Konstruksi seperti ini dilakukan untuk memperbaiki pandangan negatif masyarakat
terhadap pemilik TV One yang mempunyai track record kurang baik. Sedangkan Media
Online Indonesia selalu berusaha berimbang dan berhati-hati dalam menonjolkan suatu
bagian dalam teks beritanya dengan juga melakukan penyamaran pada bagian lain. Media
Indonesia yang memposisikan diri di luar peristiwa yang mencoba menengahi isi dengan
mengimbangi bagian negatif dalam peristiwa dengan bagian positif. Konstruksi
pemberitaan seperti ini dilakukan untuk mempertahankan kedibilitasnya di mata semua
lapisan masyarakat.
2.7 Fokus Penelitian
Penelitian ini berfokus pada bagaimana praktik jurnalisme bencana Liputan 6
SCTV dalam menerapkan prinsip jurnalsime bencana ketika meliput bencana Palu.

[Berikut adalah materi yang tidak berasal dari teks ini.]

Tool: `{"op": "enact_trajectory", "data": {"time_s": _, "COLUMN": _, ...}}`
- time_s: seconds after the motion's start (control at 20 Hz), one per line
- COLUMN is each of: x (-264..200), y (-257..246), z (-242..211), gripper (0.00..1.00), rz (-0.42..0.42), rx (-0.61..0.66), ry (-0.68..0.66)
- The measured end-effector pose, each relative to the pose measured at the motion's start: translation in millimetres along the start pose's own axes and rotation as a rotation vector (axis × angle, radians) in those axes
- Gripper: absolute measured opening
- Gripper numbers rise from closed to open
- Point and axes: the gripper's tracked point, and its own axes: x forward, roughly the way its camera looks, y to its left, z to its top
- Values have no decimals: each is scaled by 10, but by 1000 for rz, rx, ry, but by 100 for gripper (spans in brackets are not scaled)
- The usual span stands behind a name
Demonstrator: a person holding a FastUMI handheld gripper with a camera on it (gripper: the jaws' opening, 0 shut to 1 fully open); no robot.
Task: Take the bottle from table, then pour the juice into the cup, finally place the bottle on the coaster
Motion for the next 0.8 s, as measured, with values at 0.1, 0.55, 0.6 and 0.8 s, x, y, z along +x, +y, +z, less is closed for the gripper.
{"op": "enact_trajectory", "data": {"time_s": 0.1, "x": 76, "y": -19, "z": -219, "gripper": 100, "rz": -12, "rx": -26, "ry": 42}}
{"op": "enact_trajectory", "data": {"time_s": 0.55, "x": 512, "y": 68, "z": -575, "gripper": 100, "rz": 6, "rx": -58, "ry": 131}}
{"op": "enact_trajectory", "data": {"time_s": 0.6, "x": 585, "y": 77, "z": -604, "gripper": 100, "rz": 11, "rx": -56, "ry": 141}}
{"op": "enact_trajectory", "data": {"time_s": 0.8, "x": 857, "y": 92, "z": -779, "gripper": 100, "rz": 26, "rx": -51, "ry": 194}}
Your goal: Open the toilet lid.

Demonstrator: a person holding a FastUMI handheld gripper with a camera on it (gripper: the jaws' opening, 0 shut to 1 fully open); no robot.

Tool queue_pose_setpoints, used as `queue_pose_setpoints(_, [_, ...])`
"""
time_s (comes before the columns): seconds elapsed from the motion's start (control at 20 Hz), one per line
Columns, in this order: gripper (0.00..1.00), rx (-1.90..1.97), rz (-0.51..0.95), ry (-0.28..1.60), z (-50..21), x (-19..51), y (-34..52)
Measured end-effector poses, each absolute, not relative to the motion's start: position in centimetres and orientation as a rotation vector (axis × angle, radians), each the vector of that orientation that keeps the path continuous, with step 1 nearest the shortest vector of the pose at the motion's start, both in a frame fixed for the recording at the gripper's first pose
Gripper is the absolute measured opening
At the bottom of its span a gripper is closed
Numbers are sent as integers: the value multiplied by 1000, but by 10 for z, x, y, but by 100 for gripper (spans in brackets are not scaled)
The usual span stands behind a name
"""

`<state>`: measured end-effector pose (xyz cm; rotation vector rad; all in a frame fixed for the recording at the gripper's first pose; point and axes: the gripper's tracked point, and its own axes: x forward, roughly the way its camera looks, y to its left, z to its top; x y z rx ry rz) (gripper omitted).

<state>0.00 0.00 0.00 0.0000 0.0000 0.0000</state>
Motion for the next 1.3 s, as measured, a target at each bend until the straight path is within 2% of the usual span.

Pada penelitian ini, peneliti menggunakan key person sebagai informan kunci dalam
penelitian karena dianggap menguasai permasalahan dan bersedia memberikan
informasi yang lengkap kepada peneliti, serta peneliti juga akan meneliti dengan data
yaitu melihat video pemberitaan pasca bencana Palu oleh Liputan 6 SCTV dimulai
tanggal 29 September 2018 hingga 9 Oktober 2018.